§ WHAT THE TASK REQUIRES: From the records below, please repeat exactly the line that has "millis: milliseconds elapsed", the line that has "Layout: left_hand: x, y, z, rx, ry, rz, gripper", and every line between them, and nothing else.

⁂

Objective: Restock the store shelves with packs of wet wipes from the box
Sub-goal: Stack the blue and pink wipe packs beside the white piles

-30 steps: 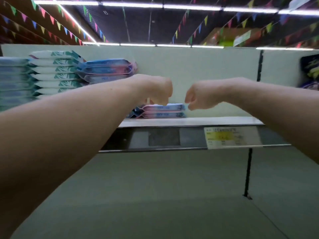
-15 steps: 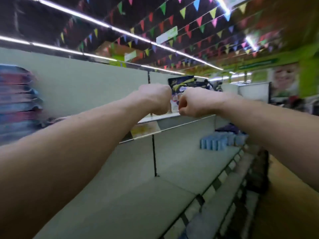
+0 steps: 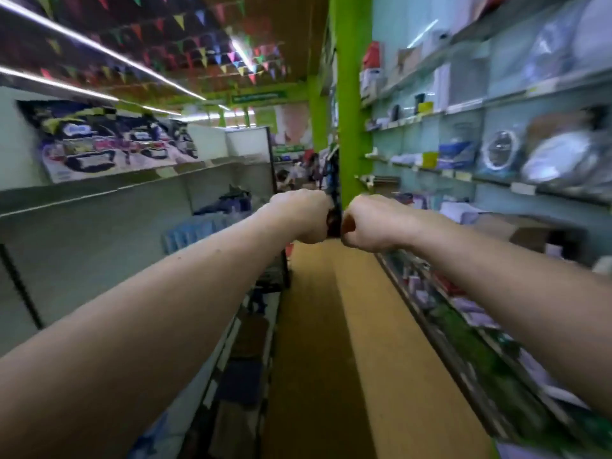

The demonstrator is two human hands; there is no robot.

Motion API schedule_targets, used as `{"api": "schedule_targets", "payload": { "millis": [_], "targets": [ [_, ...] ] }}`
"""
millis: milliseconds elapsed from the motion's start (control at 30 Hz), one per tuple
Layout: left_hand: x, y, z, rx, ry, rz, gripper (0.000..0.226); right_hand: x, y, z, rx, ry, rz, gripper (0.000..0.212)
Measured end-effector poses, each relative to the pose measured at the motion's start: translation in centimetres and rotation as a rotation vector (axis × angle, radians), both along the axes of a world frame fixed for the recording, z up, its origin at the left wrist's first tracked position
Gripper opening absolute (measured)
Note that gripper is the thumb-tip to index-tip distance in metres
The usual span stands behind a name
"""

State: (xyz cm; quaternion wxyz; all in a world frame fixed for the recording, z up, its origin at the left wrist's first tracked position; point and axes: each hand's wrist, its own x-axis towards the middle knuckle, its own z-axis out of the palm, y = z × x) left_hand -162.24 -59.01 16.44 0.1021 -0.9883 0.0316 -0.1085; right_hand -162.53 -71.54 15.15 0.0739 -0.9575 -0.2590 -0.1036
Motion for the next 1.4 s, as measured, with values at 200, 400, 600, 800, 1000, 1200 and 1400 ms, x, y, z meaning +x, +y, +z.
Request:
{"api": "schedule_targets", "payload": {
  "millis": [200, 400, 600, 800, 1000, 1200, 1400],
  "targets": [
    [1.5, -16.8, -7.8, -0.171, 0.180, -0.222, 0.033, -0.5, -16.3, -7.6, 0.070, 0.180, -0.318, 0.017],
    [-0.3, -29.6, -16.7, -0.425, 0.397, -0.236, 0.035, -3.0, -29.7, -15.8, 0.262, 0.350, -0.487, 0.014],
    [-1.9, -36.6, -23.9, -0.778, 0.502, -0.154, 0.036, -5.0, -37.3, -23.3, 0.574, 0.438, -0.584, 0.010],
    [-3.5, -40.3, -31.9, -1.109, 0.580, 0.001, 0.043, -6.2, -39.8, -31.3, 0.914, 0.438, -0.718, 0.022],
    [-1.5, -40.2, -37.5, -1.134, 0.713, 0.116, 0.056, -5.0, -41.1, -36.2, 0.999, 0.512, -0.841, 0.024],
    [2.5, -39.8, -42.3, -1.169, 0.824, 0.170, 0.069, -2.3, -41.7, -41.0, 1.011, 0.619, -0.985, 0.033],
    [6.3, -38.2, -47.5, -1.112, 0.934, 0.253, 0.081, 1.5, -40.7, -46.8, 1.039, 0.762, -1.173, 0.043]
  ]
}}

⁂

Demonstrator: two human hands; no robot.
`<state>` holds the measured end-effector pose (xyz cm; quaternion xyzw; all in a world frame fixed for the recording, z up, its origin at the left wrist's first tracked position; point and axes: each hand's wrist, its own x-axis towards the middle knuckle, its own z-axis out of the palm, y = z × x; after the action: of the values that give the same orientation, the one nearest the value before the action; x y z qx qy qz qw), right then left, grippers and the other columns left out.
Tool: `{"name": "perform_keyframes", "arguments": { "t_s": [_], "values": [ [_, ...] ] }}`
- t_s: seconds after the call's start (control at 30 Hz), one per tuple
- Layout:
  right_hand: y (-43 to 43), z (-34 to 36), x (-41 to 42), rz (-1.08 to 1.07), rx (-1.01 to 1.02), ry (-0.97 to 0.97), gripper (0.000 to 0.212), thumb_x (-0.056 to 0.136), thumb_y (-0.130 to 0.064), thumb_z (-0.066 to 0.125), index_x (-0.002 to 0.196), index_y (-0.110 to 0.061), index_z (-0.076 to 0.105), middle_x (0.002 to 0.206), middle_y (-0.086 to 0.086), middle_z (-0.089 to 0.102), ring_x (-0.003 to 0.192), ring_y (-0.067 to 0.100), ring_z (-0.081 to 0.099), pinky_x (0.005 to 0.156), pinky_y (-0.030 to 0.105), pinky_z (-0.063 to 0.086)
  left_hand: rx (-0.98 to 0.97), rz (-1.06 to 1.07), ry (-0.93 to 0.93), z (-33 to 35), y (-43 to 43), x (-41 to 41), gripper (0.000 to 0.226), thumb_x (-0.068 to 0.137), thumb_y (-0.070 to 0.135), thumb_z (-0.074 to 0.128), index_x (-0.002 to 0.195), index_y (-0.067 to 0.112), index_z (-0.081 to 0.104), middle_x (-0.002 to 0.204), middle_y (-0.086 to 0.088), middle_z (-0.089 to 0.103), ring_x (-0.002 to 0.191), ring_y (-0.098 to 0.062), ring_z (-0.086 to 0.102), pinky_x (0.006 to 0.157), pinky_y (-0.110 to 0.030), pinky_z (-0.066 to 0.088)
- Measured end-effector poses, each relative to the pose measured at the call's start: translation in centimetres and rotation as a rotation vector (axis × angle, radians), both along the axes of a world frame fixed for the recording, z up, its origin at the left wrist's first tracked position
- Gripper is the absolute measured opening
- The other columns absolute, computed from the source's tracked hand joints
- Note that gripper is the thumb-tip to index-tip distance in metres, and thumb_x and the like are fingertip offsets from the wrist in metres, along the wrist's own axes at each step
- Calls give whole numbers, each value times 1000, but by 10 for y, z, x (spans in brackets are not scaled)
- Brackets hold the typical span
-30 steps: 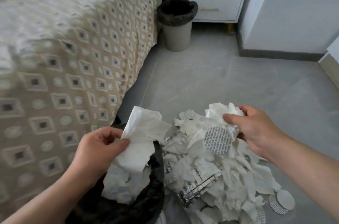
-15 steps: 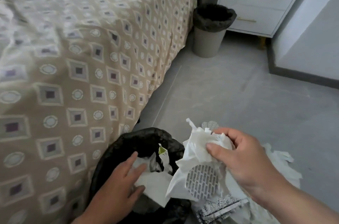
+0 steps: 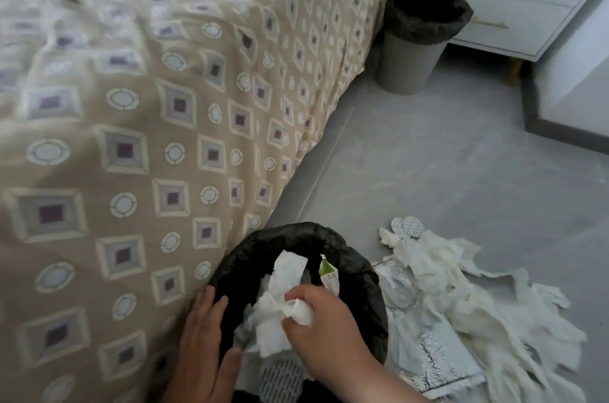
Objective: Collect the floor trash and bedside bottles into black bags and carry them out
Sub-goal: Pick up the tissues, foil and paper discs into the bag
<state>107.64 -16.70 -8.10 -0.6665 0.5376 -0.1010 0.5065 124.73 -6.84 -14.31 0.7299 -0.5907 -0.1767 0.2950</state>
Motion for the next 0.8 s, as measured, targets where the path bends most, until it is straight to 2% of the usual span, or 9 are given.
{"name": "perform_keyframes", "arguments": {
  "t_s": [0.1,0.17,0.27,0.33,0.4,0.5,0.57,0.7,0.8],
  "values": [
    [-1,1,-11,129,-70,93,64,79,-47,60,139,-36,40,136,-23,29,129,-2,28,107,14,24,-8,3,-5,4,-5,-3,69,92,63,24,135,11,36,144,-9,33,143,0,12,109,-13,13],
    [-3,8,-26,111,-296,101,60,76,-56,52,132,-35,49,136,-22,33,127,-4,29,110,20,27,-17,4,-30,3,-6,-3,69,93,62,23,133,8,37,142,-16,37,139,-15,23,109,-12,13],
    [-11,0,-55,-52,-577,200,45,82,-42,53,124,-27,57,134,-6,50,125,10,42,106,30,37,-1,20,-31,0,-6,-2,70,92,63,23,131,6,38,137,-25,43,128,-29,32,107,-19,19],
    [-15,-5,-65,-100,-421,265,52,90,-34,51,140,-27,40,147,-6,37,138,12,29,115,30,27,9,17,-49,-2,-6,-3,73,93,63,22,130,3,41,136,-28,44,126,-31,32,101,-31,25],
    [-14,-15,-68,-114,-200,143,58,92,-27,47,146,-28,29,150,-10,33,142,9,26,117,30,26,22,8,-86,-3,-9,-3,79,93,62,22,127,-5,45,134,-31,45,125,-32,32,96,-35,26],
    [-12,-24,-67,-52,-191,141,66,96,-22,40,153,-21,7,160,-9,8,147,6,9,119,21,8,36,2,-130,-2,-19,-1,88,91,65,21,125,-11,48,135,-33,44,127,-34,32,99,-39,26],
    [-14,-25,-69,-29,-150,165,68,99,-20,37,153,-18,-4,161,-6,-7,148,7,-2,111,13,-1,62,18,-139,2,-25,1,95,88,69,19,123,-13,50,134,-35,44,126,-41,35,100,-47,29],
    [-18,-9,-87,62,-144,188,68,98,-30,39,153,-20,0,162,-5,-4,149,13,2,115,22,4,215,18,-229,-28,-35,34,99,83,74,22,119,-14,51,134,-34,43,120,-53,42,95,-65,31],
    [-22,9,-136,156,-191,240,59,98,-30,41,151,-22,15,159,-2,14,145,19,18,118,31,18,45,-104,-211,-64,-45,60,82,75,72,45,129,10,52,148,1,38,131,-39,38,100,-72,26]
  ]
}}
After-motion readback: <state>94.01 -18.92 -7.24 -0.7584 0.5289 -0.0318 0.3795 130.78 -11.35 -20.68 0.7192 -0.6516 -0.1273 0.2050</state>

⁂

§ FINISHED TASK:
millis: milliseconds elapsed from the motion's start (control at 30 Hz), one per tuple
Layout: left_hand: x, y, z, rx, ry, rz, gripper (0.000..0.226); right_hand: x, y, z, rx, ry, rz, gripper (0.000..0.212)

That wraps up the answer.